1. TF= GEO/(LVDT*w) as well as the mechanical TFs when calibration filters with 10 mHz and 3 mHz cutoff have been measured (see Pic1, Pic2, Pic3 respectively).
2. I turned on the ID with blending frequency @ 140 mHz (Pic4 show the results).
3. I measure the spectra of LVDT and geophone when the only the position control is turned on (Pic 5 and Pic6).

-In Pic2 we can see that by moving back to 3 mHz the DC cutoff the phase shift is reduced a lot, but the DC noise is growing up (see also Pic3).

- The intercalibration geophone/LVDT (done by using the procedure reported in this klog 7341) looks fine (magnitude of GEO/(LVDT*w)=1)

- TF_LVDT = TF_GEO/w and the phase lag between geophones and LVDTs is pi/2 as expected (Pic3)

- Pic 4 shows the spectra when ID, position control and sensor correction (without ID) are turned on.

By looking at this spectra we can see the @ 148 mHz peack got excited when the ID is on: maybe some excess of the geophone noise is exciting this peack?

-Pic 5 and Pic 6 show the comparison between the LVDT and geophone spectra when the 10 mHz and 3 mHz cutoff are implemented on the geophone and when the IP LVDT control is on (without sensor correction).

We can see that:

- LVDT and GEO spectra are the same in the microseimic region (0.1, 0.6 Hz): the sensors are measuring the same amount of IP's displacement.

- below 0.1 Hz the LVDT (sensor in loop) is measuring the IP residual motion: 0.1 micron in DC

-  below 0.1 Hz the geophone signal is too large compared with LVDT one and It is getting worse we change the cutoff from 10 mHz to 3 mHz:

GEO: 10 micron in DC (10 mHz cutoff ) to 100 micron in DC (3 mHz cutoff).

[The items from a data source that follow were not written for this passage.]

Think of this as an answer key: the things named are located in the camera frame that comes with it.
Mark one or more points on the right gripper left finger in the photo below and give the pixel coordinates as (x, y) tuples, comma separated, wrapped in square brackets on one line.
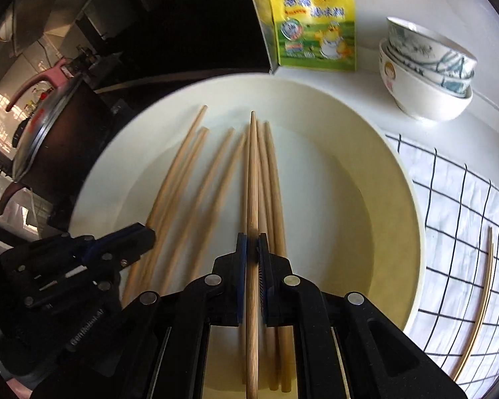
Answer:
[(157, 346)]

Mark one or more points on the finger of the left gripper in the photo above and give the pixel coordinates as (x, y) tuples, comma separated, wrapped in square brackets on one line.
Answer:
[(127, 243)]

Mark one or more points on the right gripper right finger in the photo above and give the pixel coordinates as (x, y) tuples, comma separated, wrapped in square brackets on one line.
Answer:
[(345, 347)]

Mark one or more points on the separate wooden chopstick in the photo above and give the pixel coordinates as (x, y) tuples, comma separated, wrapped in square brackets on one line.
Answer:
[(155, 215)]

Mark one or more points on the large white plastic basin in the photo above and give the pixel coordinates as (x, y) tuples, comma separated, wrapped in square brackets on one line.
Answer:
[(351, 219)]

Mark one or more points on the dark pot with lid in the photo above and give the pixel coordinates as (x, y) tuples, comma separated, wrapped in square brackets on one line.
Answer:
[(59, 146)]

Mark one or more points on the white black grid cloth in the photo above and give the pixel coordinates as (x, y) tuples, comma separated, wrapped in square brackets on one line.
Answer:
[(457, 206)]

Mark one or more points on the plain white ceramic bowl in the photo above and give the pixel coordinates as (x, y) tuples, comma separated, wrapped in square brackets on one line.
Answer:
[(416, 95)]

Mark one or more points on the yellow green seasoning pouch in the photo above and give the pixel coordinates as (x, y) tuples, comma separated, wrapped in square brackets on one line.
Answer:
[(315, 34)]

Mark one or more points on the top blue floral bowl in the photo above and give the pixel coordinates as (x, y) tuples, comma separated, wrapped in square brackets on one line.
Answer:
[(431, 54)]

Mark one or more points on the pink pot handle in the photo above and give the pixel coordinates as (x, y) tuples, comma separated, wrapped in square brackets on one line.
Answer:
[(54, 76)]

Since below 0.1 Hz not strange behaviors of the IP (like cradle effect see klog 10334 ) have been manifested so far, the large mismatch between LVDT and GEO signal can be explained just by an excess of DC noise.

Conclusions:

It is true that It is possible to reduce the phase shift of the geophone by moving back the cutoff frequency, but the effect is to increase of a factor 10 the DC noise of the geophones (among other things already huge) and to excite the 148 mHz peack when the geophone is used in the blending technique. 

More investigation to understand where the geophone noise is coming from should be performed.